### Information shown
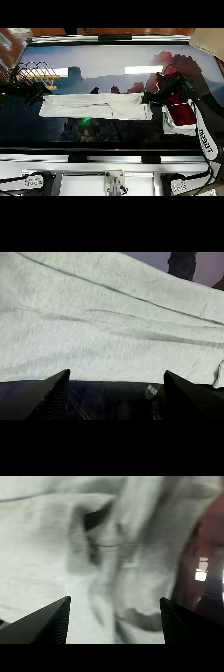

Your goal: Fold the shirts.

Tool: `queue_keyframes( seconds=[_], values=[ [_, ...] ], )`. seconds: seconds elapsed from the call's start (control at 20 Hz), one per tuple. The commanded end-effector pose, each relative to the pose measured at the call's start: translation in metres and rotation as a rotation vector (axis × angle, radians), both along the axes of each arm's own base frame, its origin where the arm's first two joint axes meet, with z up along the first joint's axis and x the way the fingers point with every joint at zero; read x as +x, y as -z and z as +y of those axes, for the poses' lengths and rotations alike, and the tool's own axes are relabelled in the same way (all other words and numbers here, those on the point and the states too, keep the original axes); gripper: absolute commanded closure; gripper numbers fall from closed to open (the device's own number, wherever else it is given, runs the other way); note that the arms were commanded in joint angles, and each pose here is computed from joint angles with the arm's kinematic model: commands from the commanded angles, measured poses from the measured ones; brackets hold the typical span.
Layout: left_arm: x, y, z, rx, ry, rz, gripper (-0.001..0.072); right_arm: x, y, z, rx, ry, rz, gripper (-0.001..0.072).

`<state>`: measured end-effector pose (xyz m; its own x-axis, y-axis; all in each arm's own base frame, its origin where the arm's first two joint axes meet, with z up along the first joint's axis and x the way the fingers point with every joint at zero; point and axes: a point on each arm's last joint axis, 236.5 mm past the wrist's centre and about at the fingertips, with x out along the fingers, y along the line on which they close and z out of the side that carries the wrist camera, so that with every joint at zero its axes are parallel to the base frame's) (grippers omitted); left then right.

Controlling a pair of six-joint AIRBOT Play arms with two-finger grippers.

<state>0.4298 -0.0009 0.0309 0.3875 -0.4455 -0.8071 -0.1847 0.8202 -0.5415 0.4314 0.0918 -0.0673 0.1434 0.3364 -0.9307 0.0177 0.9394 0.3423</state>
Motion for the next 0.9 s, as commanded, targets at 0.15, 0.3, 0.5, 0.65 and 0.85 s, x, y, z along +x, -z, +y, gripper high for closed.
queue_keyframes(
  seconds=[0.15, 0.3, 0.5, 0.65, 0.85],
  values=[
    [0.0, -0.001, -0.008, 0.001, 0.019, -0.001, 0.0002, 0.001, 0.025, -0.015, 0.106, 0.095, 0.085, 0.0047],
    [0.0, -0.001, -0.009, 0.001, 0.022, -0.001, 0.0002, 0.001, 0.033, 0.0, 0.156, 0.084, 0.098, 0.0048],
    [0.0, -0.001, -0.009, 0.0, 0.021, 0.0, 0.0002, 0.004, 0.039, 0.023, 0.261, 0.124, 0.135, 0.0048],
    [0.0, -0.001, -0.009, 0.0, 0.021, 0.0, 0.0002, 0.012, 0.027, 0.044, 0.379, 0.122, 0.109, 0.0049],
    [0.0, -0.001, -0.009, 0.0, 0.021, 0.0, 0.0002, 0.011, 0.022, 0.051, 0.414, 0.108, 0.112, 0.0283]
  ],
)
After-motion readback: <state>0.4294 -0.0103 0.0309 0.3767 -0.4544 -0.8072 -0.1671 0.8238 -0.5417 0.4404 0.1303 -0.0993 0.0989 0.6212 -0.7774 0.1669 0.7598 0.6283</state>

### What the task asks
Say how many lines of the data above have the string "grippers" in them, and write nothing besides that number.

### Result
2